Work to be completed: Print, unchanged, the line containing "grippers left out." along with all lines that follow it to the end of the listing.

Raw data:
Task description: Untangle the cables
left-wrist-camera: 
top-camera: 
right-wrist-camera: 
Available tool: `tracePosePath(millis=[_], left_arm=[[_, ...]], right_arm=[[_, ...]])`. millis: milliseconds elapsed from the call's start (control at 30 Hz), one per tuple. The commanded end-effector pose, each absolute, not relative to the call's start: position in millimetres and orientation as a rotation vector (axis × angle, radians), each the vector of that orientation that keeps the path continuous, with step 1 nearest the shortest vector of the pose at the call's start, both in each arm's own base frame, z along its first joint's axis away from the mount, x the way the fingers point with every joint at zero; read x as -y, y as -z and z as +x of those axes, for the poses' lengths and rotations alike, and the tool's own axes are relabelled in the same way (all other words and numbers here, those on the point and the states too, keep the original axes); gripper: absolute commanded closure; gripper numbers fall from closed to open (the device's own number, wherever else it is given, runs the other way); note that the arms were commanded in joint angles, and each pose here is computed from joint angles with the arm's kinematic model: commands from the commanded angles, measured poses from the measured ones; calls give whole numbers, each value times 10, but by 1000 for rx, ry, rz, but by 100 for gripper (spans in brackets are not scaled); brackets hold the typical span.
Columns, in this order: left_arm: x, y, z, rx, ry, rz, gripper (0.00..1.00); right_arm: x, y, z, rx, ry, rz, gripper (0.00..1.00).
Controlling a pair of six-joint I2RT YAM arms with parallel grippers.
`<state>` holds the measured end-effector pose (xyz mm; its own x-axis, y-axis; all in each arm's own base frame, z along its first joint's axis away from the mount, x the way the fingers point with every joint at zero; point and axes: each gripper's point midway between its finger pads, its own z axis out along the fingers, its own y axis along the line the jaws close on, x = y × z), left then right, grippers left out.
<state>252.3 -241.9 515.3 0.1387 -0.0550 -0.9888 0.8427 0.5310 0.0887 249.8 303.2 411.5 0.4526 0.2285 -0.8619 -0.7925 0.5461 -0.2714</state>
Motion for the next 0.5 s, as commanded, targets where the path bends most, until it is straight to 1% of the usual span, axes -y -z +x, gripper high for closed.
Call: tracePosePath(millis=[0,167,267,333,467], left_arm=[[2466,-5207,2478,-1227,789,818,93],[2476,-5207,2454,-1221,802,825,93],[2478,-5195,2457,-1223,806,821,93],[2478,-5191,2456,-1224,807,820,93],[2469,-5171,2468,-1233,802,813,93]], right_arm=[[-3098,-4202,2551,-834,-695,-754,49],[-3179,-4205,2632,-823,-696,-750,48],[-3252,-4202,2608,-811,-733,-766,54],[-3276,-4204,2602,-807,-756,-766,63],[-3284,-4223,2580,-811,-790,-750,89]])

Expected answer:
`<state>` holds the measured end-effector pose (xyz mm; its own x-axis, y-axis; all in each arm's own base frame, z along its first joint's axis away from the mount, x the way the fingers point with every joint at zero; point and axes: each gripper's point midway between its finger pads, its own z axis out along the fingers, its own y axis along the line the jaws close on, x = y × z), left then right, grippers left out.
<state>252.3 -241.9 515.3 0.1387 -0.0550 -0.9888 0.8427 0.5310 0.0887 249.8 303.2 411.5 0.4526 0.2285 -0.8619 -0.7925 0.5461 -0.2714</state>
Motion for the next 0.5 s, as commanded, targets where the path bends most, until it is straight to 1% of the usual span, axes -y -z +x, gripper high for closed.
Call: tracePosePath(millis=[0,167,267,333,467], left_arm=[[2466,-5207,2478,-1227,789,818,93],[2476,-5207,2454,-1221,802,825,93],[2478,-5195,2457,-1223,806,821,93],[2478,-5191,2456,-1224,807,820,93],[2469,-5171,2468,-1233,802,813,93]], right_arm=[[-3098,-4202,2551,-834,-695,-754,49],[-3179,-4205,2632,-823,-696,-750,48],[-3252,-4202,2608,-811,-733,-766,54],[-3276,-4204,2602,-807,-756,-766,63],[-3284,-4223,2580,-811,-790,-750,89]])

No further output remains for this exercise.